To further validate our analysis, we chose experimental values from previously published literatures that have the appropriate band gap, indicating accurate perovskite composition. We selected the cases where dominant recombination losses are known, and sufficient features are available to assess our model’s performance and compare it to the experimental results. We pass the experimental data as an input to our optimal model, and Table S2 (supplemental information) demonstrates a robust agreement between our optimal ML model predictions and the experimental output. Furthermore, majority of experimental findings from existing literatures underscores the recombination losses at interface.19,24,30 Our optimal model prediction shows a strong agreement with the experimental findings by predicting the dominant recombination losses at interface as depicted in Table S2 (supplemental information). This strengthens our confidence in the practical applicability of our approach for predicting dominant recombination losses in PSCs.

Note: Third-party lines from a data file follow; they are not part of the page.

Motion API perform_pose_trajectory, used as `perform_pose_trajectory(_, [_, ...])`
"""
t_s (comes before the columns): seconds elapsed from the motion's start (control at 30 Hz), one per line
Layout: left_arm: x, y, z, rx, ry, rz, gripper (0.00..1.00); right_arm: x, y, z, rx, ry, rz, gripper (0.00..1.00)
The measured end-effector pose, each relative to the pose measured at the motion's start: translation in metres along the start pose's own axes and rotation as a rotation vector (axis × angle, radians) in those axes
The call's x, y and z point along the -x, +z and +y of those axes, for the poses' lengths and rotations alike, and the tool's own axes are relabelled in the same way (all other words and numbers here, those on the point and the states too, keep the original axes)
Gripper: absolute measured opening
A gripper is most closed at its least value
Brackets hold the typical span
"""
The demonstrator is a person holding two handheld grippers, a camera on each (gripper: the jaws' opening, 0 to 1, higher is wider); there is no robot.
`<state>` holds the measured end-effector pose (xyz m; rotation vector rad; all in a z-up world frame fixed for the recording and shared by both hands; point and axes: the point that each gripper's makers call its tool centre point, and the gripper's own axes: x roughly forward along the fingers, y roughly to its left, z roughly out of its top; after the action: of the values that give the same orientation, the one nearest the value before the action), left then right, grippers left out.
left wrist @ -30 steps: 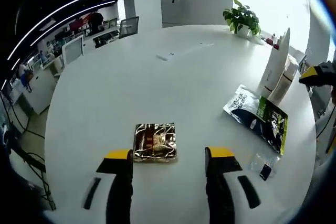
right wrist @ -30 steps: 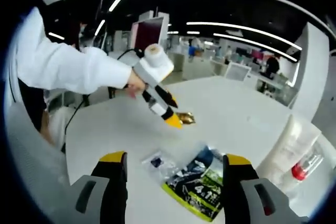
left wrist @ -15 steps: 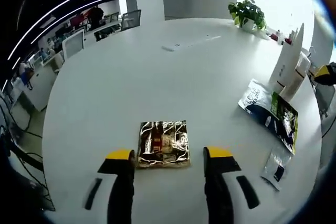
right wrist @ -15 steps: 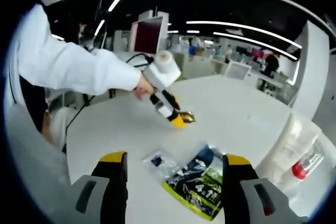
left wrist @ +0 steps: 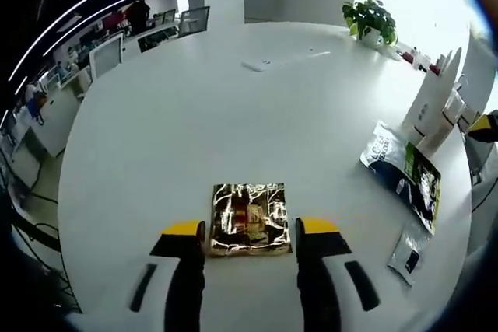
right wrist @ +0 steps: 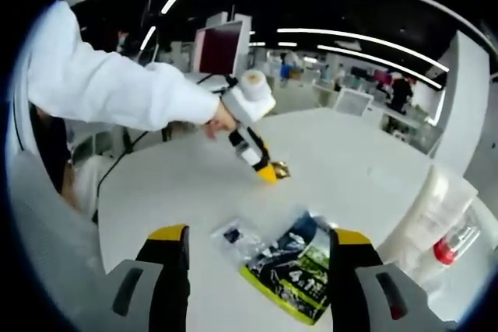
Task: Arrange the skincare products in the storage area until every visible bottle or jar stands upright without overlapping.
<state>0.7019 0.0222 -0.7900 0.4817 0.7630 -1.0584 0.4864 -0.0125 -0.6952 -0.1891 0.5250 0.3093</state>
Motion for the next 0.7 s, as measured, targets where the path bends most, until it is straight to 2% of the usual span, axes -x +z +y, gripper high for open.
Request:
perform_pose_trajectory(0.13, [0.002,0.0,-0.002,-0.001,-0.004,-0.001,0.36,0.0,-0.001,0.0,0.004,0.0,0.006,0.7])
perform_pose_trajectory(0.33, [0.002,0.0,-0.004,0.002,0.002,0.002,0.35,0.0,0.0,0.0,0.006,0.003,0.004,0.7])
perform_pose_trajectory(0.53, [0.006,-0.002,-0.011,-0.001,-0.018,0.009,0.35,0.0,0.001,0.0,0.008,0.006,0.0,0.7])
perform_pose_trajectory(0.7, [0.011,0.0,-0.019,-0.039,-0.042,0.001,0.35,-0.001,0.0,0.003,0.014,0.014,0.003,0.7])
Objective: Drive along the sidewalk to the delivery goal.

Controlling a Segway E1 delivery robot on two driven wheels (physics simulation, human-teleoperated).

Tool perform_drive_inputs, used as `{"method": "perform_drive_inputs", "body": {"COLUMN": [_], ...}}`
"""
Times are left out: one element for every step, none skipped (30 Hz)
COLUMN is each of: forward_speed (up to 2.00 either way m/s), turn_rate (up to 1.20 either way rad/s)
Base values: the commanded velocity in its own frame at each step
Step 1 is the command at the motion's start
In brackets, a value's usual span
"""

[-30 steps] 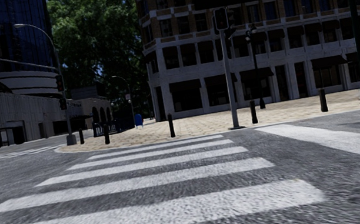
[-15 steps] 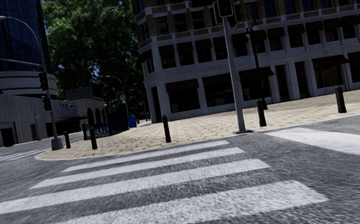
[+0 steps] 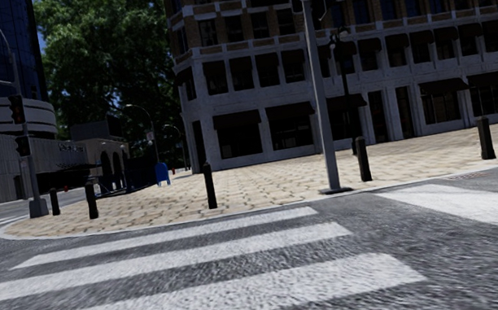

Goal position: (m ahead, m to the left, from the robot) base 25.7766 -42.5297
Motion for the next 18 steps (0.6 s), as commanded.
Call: {"method": "perform_drive_inputs", "body": {"forward_speed": [2.00, 2.00, 2.00, 2.00, 2.00, 2.00, 2.00, 2.00, 2.00, 2.00, 2.00, 2.00, 2.00, 2.00, 2.00, 2.00, 2.00, 2.00], "turn_rate": [0.00, 0.00, 0.00, 0.00, 0.00, 0.00, 0.00, 0.00, 0.00, 0.00, 0.00, 0.00, 0.00, 0.00, 0.00, 0.00, 0.00, 0.00]}}
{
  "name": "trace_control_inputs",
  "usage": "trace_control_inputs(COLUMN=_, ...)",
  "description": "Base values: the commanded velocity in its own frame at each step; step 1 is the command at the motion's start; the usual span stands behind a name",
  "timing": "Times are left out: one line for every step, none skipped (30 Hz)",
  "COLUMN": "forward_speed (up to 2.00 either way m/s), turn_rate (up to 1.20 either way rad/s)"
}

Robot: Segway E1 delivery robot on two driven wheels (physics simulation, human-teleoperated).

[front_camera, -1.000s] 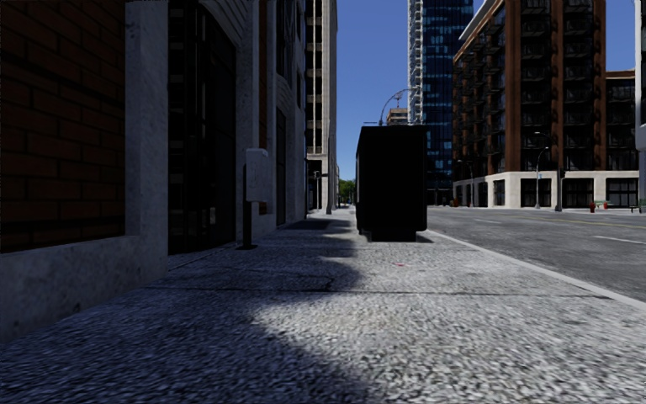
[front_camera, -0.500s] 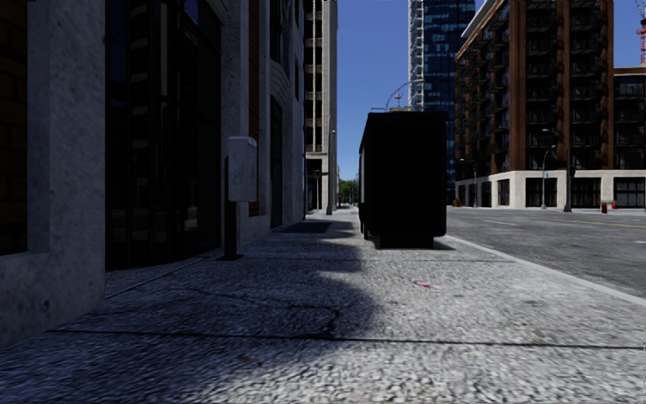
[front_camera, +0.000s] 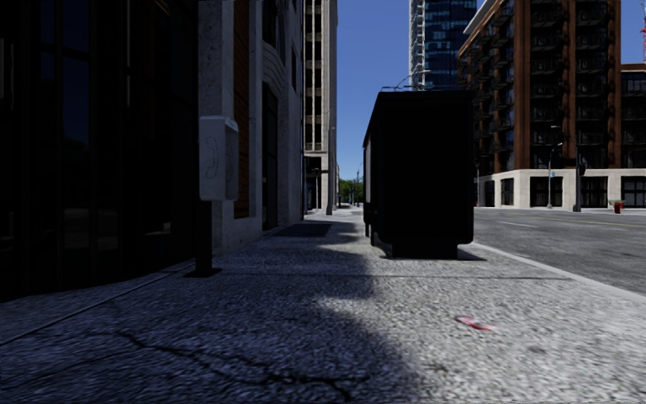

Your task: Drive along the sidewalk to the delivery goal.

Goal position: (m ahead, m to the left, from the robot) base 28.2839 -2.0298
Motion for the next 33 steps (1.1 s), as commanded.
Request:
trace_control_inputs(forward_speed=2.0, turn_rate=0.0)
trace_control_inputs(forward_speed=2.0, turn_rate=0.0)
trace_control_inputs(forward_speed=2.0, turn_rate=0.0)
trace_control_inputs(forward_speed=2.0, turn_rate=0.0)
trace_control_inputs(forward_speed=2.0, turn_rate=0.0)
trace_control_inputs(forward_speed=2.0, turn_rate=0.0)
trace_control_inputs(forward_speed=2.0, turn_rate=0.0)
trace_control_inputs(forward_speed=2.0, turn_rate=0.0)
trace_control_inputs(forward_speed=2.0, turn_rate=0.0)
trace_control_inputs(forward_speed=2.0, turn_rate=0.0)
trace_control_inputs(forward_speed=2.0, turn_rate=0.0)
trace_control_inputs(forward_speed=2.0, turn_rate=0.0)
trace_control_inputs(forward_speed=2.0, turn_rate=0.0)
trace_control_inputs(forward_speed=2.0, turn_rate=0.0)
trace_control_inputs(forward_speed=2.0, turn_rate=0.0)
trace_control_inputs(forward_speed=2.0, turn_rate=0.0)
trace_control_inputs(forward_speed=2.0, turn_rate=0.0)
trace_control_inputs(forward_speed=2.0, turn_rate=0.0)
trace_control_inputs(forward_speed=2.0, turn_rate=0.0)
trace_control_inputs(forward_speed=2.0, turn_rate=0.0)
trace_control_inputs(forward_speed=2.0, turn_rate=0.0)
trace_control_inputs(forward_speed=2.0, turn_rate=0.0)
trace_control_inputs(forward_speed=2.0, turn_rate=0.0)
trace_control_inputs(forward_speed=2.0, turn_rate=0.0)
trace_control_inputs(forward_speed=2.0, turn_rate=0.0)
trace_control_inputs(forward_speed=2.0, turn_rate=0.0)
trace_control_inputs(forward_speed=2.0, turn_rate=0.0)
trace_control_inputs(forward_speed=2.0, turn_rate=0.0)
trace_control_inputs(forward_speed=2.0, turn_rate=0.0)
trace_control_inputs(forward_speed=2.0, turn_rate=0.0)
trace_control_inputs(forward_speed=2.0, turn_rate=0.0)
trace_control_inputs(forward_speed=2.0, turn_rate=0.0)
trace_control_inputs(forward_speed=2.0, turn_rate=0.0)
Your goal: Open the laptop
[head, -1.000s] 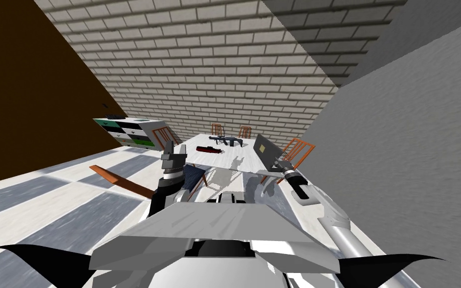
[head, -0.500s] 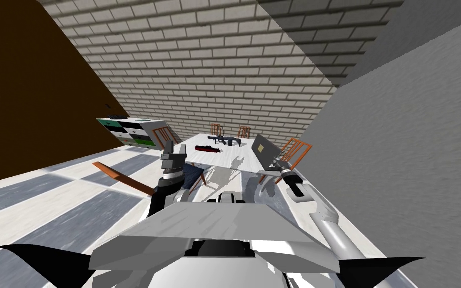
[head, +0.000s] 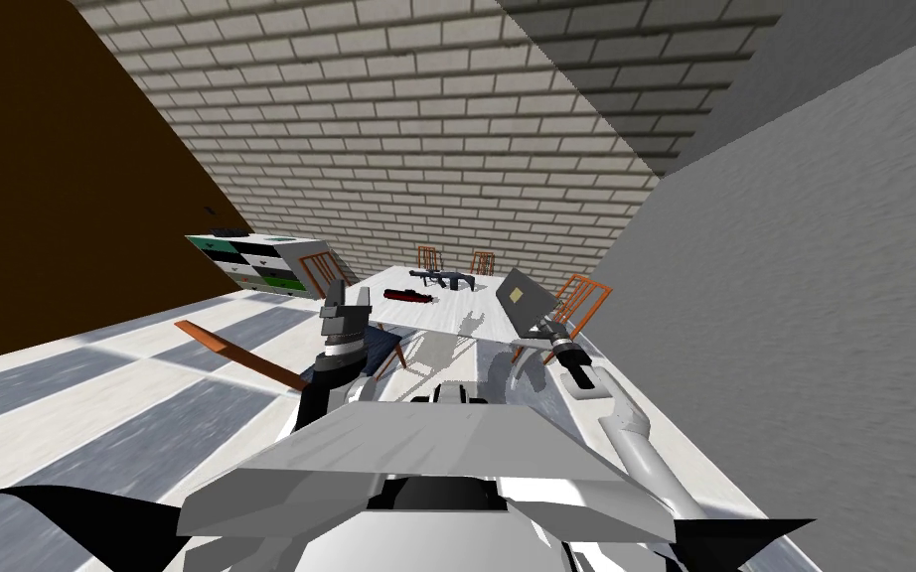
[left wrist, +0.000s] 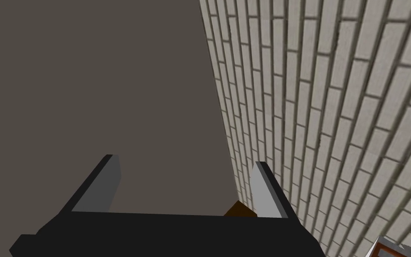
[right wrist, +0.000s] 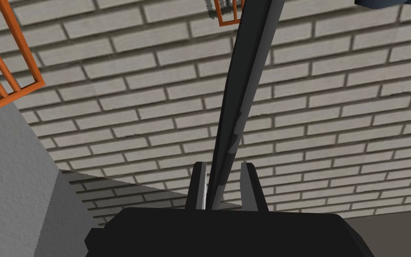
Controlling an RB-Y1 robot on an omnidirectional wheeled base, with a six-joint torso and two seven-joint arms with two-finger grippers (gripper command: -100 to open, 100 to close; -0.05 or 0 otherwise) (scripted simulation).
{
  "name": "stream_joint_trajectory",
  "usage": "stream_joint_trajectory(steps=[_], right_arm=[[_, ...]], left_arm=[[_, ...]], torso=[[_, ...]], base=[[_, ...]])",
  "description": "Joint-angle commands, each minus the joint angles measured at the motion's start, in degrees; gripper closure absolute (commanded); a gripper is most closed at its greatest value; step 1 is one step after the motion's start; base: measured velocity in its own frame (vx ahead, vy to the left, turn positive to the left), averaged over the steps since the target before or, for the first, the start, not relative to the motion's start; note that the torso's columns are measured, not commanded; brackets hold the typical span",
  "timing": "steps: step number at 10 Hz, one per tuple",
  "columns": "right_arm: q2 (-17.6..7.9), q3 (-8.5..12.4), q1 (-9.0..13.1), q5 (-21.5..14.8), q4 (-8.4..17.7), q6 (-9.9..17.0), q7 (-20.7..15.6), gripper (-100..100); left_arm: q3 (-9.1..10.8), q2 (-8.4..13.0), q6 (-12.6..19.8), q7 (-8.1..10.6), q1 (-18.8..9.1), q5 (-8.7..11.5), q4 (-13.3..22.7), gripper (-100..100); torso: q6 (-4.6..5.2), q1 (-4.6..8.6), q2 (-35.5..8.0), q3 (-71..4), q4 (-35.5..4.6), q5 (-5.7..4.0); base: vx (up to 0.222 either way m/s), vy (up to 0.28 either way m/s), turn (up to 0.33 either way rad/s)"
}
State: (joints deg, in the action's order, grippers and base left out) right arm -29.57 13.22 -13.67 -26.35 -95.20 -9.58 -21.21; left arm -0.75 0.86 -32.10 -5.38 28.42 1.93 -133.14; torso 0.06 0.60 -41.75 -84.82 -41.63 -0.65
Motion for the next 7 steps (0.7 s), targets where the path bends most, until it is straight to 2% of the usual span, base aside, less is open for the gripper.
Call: stream_joint_trajectory(steps=[1,3,4,6,7], right_arm=[[1.7,-0.9,0.5,1.1,3.0,-0.5,0.9,100],[3.9,-1.2,1.7,2.5,5.9,-1.9,1.8,100],[3.9,-1.2,1.7,2.5,5.9,-1.9,1.8,100],[6.1,-1.5,3.0,3.9,8.9,-3.4,2.7,100],[6.1,-1.5,3.0,3.9,8.9,-3.4,2.7,100]], left_arm=[[0.0,0.0,0.0,0.0,0.0,0.0,0.0,0],[0.0,0.0,0.0,0.0,0.0,0.0,0.0,0],[0.0,0.0,0.0,0.0,0.0,0.0,0.0,0],[0.0,0.0,0.0,0.0,0.0,0.0,0.0,0],[0.0,0.0,0.0,0.0,0.0,0.0,0.0,0]], torso=[[0.02,0.0,0.0,0.0,0.0,-0.01],[-0.09,-0.13,0.0,0.0,0.0,0.04],[-0.14,-0.17,0.0,0.0,0.0,0.04],[-0.12,-0.29,-0.1,0.0,0.0,0.09],[-0.15,-0.33,-0.1,0.1,-0.1,0.11]], base=[[-0.007,-0.045,-0.007],[-0.015,-0.053,-0.021],[-0.008,-0.048,0.007],[-0.02,-0.055,-0.014],[-0.01,-0.053,-0.013]])
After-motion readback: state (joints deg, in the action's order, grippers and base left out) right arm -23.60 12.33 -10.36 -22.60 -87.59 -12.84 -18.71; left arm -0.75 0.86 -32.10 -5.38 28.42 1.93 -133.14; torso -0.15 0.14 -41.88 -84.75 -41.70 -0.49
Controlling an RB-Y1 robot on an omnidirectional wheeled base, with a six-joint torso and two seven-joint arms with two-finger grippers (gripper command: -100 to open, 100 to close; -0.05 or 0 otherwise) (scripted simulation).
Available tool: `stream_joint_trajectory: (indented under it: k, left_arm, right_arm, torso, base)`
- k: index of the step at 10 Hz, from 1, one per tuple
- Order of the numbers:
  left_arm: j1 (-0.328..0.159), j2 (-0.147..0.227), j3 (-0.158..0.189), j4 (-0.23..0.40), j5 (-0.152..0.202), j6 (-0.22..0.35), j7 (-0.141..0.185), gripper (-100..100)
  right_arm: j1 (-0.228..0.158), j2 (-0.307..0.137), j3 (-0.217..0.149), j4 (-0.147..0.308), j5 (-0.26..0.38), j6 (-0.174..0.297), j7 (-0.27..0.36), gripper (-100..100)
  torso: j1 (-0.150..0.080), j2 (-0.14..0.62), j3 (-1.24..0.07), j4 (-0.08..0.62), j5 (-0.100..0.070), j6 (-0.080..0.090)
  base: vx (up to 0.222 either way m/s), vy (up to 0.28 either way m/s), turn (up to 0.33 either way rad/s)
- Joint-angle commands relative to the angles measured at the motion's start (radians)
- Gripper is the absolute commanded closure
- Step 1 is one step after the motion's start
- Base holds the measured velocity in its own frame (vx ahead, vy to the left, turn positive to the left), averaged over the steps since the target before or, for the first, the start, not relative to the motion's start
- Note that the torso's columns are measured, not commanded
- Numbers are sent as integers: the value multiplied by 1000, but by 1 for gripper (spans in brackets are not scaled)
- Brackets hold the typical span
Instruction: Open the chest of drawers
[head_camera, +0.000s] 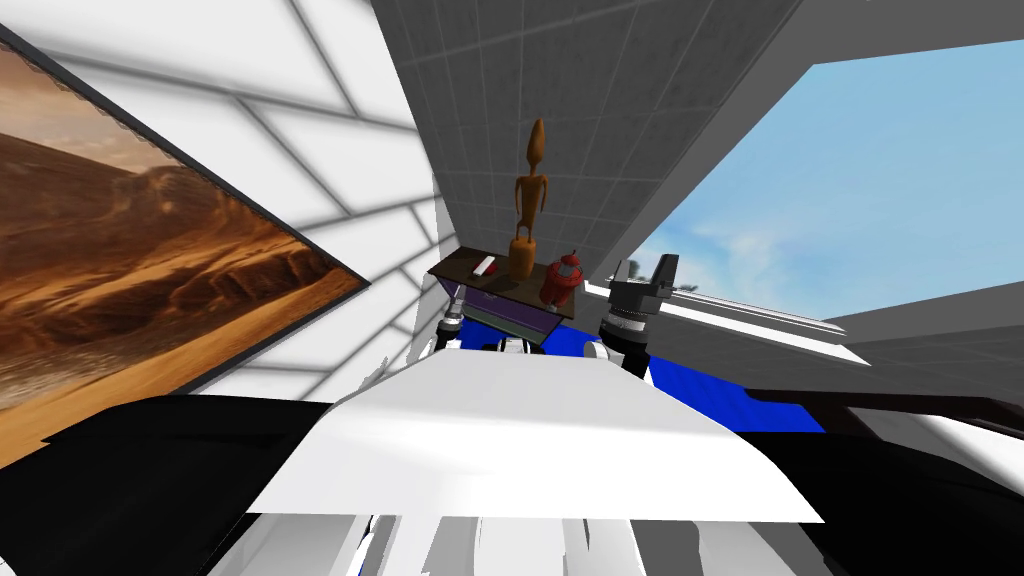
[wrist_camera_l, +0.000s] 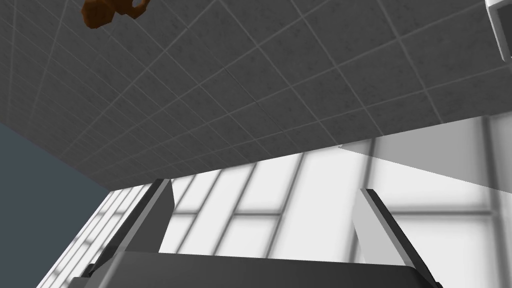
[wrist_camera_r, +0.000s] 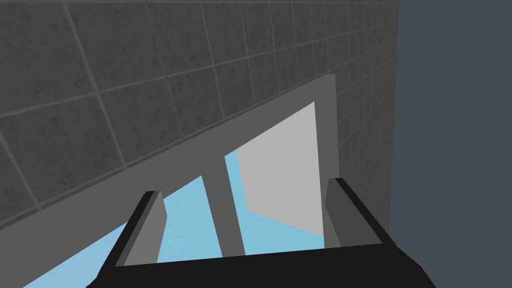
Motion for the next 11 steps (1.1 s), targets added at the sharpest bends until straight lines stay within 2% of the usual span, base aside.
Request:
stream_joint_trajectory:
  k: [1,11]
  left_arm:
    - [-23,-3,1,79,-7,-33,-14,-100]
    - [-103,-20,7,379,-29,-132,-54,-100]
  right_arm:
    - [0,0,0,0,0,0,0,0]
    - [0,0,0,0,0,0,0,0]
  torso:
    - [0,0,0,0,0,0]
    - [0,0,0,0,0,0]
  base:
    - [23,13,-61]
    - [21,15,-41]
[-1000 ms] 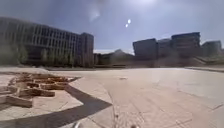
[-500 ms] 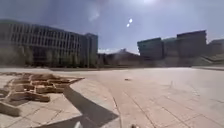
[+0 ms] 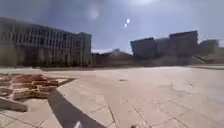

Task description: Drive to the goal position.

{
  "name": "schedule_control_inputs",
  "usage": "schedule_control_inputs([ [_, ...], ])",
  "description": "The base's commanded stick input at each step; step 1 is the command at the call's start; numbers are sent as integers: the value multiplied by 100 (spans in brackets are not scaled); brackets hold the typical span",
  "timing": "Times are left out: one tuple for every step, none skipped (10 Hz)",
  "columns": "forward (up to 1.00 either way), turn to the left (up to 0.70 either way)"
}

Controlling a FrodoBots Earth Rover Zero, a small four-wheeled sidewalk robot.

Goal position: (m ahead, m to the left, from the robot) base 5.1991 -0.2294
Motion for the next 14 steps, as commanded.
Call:
schedule_control_inputs([
  [85, -28],
  [85, -28],
  [85, -28],
  [85, -28],
  [85, -28],
  [85, -28],
  [85, -28],
  [85, -28],
  [85, -28],
  [85, -28],
  [85, -28],
  [85, -28],
  [85, -28],
  [85, -28],
])
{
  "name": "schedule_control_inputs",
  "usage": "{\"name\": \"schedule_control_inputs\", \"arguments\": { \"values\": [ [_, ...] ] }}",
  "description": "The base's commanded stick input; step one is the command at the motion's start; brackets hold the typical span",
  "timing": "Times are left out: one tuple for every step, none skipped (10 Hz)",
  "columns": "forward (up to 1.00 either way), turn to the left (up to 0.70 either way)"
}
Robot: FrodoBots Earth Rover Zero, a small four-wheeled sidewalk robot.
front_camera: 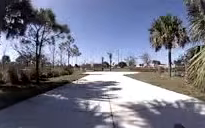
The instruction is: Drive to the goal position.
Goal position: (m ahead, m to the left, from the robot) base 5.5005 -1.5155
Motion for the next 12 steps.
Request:
{"name": "schedule_control_inputs", "arguments": {
  "values": [
    [1.0,0.0],
    [1.0,0.0],
    [1.0,0.0],
    [1.0,0.0],
    [1.0,0.0],
    [1.0,0.0],
    [1.0,0.0],
    [1.0,0.0],
    [1.0,0.0],
    [1.0,0.0],
    [1.0,0.0],
    [1.0,0.0]
  ]
}}
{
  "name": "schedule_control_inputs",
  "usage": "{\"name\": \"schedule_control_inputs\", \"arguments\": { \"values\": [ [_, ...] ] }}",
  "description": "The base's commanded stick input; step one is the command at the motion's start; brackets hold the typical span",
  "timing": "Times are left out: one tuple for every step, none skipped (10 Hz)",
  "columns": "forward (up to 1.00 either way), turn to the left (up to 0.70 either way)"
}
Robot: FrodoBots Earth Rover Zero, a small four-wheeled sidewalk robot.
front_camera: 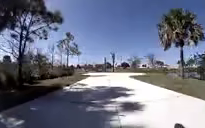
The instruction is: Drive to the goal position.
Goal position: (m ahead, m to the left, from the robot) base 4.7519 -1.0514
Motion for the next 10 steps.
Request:
{"name": "schedule_control_inputs", "arguments": {
  "values": [
    [1.0,0.0],
    [1.0,0.0],
    [1.0,0.0],
    [1.0,0.0],
    [1.0,0.0],
    [1.0,0.0],
    [1.0,0.0],
    [1.0,0.0],
    [1.0,0.0],
    [1.0,0.0]
  ]
}}
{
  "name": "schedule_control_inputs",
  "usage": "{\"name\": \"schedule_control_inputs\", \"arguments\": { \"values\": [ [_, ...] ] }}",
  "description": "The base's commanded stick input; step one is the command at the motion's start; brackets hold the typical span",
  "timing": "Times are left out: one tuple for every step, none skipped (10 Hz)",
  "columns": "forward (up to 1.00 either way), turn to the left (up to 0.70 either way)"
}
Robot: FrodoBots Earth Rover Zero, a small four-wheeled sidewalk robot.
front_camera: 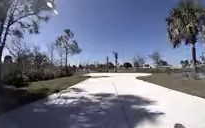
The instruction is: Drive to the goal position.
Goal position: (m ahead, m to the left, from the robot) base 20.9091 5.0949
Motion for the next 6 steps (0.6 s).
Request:
{"name": "schedule_control_inputs", "arguments": {
  "values": [
    [1.0,0.0],
    [1.0,0.0],
    [1.0,0.0],
    [1.0,0.0],
    [1.0,0.0],
    [1.0,0.0]
  ]
}}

In summary, the dominant losses in the recombination were investigated at the GB, interface, and band-to-band recombination of PSCs using various ML algorithms. Among the various implemented models, the XGBoost classifier accurately predicted the dominant losses with an accuracy score of 85% on the performance evaluation matrix (sensitivity, specificity, MCC, and accuracy score). To ensure the generalizability of the proposed models, a 7-fold cross-validation method was used. For the best hyperparameter optimization, Optuna was applied to the proposed model, and SHAP analysis was implemented to determine the influence of the features. Furthermore, this study provides a viable option for developing efficient and intelligent PSCs with minimal dominant recombination losses.
Limitations of the study
While the study successfully tackles dominant recombination in PSCs through ML models, a noteworthy limitation is the absence of a dedicated computational web server. Such a tool would be instrumental in precisely identifying dominant recombination losses in PSCs, offering an accessible user interface for the material science community.
STAR★Methods
Key resources table
| REAGENT or RESOURCE | SOURCE | IDENTIFIER |
|---|---|---|
| Deposited data | ||
| Dataset | Le Corre et al.27 | https://github.com/kostergroup/Perovskite-Device-Doctor |
| Software and algorithms | ||
| Scikit learn. 1.2.1 |
Pedregosa et al.31 | https://scikit-learn.org/stable/supervised_learning.html#supervised-learning |
| XGBoost Classifier 1.7.1 |
Chen et al.32 | https://xgboost.readthedocs.io/en/stable/ |
| CatBoost Classifier 1.0.1 |
Dorogush et al.33 | https://catboost.ai/en/docs/concepts/python-reference_catboostclassifier |
| LightGBM 3.3.5 |
Guolin Ke et al.34 | https://lightgbm.readthedocs.io/en/stable/index.html |
| Python 3.10 |
Python Software Foundation | https://www.python.org |
| SHAP 0.41.0 |
Lundberg et al.35 | https://shap.readthedocs.io/en/latest/ |
| Optuna optimization framework 3.1.1 |
Akiba et al.36 | https://optuna.org/#key_features |
Resource availability
Lead contact
For more details and the necessary requirements concerning additional resources, please direct your inquiries to Dr. Hilal Tayara (hilaltayara@jbnu.ac.kr).
Materials availability
Discovery of unique materials was not part of this study, as it did not involve the use of any distinctive reagents.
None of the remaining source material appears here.